*PROBLEM REQUIREMENTS*. Restate word for word the lines of the records below, starting at the line that contains "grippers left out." and ending at the line that contains "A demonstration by", with both of those lines included and nothing else.

*SOURCE DATA*.
<<<<

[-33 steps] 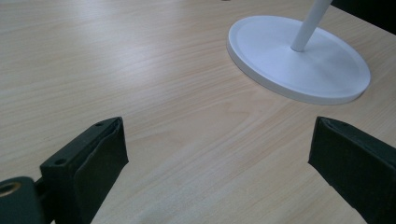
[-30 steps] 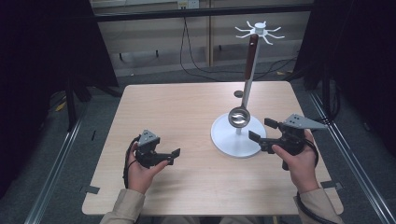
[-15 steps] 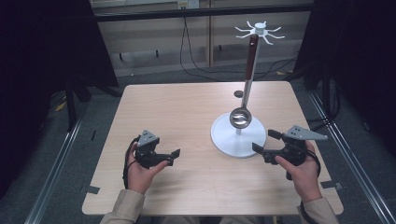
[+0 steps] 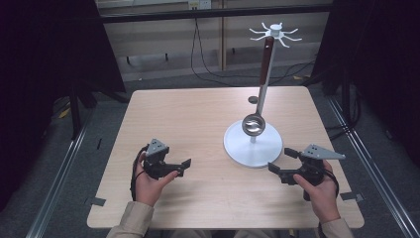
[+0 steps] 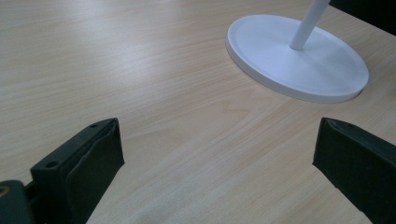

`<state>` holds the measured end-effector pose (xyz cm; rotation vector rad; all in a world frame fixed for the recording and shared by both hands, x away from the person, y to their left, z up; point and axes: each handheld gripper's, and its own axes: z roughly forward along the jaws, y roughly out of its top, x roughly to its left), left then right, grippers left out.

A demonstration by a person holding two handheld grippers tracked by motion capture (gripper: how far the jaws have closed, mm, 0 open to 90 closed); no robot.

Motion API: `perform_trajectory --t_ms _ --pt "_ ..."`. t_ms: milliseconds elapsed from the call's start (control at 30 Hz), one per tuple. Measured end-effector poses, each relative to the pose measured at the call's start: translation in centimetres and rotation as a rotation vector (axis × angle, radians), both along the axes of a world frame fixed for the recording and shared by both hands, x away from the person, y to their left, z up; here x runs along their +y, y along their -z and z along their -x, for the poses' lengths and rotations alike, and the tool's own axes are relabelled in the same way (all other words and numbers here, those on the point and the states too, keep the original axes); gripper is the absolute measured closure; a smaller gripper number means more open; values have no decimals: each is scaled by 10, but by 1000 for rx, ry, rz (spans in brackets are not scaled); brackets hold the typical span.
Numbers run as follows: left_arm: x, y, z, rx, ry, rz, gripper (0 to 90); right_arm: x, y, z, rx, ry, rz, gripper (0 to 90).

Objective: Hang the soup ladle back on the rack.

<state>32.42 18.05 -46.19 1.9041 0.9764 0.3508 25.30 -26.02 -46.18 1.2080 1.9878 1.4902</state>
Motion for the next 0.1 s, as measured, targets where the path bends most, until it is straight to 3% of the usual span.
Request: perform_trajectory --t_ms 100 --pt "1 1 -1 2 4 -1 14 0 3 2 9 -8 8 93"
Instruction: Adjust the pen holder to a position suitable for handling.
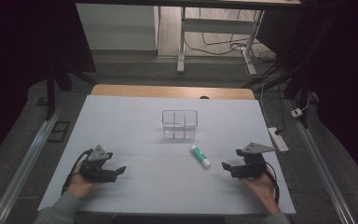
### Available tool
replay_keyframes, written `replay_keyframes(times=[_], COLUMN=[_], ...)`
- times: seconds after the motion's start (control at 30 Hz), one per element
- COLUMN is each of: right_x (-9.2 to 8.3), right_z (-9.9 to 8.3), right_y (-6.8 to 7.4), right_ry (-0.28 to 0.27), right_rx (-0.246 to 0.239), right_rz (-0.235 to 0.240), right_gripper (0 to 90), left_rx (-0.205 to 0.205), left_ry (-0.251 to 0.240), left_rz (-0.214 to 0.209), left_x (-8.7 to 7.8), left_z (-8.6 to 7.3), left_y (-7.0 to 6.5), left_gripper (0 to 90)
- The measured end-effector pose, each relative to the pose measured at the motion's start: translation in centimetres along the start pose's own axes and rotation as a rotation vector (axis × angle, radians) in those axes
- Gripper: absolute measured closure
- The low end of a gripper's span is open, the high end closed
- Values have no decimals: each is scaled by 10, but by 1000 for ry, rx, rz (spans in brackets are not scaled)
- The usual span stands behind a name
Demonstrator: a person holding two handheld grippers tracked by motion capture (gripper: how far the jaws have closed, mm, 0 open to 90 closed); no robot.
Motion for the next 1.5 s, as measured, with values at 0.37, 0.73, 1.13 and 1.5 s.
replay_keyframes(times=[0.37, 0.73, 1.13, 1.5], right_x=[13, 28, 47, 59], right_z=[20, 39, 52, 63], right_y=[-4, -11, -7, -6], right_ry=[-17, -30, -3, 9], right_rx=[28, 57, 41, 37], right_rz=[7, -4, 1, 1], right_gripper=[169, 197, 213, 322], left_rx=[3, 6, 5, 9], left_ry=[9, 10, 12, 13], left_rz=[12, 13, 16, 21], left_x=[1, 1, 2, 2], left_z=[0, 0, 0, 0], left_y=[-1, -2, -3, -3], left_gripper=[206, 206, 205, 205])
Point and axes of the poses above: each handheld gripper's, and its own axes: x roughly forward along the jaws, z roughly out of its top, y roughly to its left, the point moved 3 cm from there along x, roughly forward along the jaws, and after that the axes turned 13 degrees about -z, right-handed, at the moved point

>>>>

*RESPONSE AREA*.
`<state>` holds the measured end-effector pose (xyz cm; rotation vector rad; all in a world frame fixed for the recording and shared by both hands, x away from the person, y to their left, z up; point and axes: each handheld gripper's, and its own axes: z roughly forward along the jaws, y roughly out of its top, x roughly to its left), left then right, grippers left out.

A demonstration by a person holding two handheld grippers tracked by motion capture (gripper: how far the jaws have closed, mm, 0 open to 90 closed); no robot.

This exercise is done.